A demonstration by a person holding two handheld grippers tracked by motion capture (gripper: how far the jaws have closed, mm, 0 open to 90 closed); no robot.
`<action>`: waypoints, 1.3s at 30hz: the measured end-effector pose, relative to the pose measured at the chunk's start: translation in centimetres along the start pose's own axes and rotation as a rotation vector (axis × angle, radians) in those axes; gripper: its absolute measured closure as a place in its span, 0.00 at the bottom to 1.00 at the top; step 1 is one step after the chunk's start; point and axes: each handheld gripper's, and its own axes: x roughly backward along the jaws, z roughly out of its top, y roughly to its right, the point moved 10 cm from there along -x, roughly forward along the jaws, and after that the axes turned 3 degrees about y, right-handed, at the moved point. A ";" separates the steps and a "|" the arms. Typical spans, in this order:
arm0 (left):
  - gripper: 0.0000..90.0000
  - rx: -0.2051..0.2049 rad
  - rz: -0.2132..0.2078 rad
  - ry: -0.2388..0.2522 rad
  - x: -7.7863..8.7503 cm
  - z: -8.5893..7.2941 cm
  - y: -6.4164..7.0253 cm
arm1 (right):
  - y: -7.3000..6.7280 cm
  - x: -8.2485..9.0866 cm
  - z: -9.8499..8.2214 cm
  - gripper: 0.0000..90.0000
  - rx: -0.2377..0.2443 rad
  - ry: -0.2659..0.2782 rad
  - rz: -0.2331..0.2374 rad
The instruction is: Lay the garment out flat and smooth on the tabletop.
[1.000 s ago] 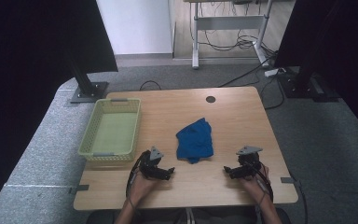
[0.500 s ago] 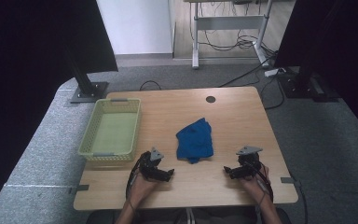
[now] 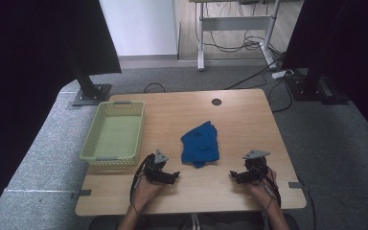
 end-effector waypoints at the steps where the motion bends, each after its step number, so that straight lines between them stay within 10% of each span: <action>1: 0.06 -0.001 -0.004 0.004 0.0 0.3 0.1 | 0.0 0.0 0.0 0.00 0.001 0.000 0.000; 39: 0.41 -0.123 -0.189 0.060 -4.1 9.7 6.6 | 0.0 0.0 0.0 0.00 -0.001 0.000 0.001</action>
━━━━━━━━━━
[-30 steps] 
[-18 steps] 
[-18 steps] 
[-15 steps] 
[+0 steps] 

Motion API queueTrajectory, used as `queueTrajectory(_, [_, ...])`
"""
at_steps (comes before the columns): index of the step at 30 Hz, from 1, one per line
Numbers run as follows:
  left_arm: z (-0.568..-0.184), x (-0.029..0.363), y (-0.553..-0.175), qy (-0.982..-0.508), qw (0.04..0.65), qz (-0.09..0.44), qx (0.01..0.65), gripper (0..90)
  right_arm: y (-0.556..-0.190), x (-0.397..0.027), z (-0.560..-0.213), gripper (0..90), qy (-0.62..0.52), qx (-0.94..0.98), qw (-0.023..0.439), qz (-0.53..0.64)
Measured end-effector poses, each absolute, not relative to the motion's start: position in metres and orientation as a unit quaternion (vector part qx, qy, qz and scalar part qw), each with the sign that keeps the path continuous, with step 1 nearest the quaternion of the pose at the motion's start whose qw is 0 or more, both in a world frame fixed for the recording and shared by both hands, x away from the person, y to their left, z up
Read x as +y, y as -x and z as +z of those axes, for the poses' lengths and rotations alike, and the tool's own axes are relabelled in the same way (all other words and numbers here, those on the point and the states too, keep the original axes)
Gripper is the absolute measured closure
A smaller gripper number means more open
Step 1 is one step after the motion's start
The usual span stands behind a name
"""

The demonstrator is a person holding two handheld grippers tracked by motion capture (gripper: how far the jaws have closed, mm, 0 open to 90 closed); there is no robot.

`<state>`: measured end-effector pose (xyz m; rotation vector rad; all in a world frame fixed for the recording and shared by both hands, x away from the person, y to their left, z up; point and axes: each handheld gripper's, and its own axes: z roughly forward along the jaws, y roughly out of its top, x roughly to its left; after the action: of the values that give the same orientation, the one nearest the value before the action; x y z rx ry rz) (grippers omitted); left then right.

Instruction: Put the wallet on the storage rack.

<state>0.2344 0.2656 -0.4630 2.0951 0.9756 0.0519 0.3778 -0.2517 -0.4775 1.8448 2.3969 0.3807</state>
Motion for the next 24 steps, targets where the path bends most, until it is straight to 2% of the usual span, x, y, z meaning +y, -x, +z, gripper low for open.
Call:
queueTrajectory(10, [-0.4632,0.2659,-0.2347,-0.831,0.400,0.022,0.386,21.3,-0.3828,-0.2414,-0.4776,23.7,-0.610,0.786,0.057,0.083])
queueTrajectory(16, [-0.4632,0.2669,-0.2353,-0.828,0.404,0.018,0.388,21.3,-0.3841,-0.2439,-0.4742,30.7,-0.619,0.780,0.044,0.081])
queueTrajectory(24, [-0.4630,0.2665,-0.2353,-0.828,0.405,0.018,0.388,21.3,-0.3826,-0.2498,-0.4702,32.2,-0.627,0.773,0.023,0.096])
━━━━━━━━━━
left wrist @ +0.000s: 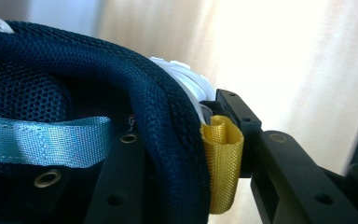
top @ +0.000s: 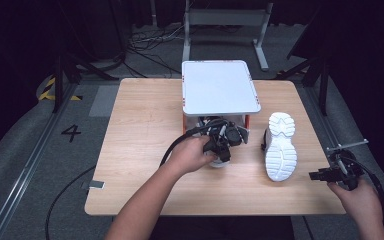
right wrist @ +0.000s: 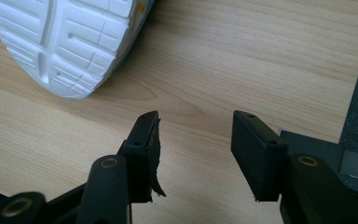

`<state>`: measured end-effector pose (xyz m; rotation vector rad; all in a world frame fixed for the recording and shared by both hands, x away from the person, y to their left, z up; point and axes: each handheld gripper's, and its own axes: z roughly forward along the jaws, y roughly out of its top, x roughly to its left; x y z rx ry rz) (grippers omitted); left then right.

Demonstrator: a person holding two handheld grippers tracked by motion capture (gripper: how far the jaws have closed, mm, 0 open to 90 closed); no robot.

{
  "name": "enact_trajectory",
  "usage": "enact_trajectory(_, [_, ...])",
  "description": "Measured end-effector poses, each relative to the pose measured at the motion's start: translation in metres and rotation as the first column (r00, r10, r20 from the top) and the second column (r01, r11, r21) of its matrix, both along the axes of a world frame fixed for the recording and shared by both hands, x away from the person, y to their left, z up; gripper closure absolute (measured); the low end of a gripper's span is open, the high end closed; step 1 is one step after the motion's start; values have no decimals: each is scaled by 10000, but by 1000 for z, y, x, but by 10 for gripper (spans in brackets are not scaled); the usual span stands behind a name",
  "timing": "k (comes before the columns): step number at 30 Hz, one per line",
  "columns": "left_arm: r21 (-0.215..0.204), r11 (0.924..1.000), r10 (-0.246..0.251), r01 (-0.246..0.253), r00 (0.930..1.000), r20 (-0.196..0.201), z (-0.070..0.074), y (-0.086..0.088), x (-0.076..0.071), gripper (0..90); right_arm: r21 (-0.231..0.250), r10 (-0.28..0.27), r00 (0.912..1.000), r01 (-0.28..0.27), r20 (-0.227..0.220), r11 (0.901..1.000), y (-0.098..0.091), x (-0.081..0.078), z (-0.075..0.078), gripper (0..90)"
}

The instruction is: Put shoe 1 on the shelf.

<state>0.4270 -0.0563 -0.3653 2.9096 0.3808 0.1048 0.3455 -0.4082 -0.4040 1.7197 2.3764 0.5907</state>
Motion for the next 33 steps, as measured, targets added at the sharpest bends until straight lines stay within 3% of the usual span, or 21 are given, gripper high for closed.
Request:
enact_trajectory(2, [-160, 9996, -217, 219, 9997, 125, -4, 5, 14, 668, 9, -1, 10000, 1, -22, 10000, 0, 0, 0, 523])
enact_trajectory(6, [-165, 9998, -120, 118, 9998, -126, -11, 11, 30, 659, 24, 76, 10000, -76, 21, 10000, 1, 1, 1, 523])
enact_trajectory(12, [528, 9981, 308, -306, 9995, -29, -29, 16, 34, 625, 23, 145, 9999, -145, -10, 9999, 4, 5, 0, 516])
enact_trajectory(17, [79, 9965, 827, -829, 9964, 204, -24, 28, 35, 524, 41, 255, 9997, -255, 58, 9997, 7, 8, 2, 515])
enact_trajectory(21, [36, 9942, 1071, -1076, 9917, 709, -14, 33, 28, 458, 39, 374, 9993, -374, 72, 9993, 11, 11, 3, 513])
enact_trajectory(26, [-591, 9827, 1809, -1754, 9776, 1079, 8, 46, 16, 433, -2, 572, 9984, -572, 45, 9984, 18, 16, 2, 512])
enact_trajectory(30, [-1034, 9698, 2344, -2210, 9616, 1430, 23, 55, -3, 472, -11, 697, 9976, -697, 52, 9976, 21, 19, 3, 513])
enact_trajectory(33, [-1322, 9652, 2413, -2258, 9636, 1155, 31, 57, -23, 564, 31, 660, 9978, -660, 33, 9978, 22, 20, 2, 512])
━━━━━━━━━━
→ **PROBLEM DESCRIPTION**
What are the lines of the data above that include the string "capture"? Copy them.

→ **RESULT OF THIS TASK**
A demonstration by a person holding two handheld grippers tracked by motion capture (gripper: how far the jaws have closed, mm, 0 open to 90 closed); no robot.
The demonstrator is a person holding two handheld grippers tracked by motion capture (gripper: how far the jaws have closed, mm, 0 open to 90 closed); there is no robot.
Demonstrator: a person holding two handheld grippers tracked by motion capture (gripper: how far the jaws have closed, mm, 0 open to 90 closed); no robot.

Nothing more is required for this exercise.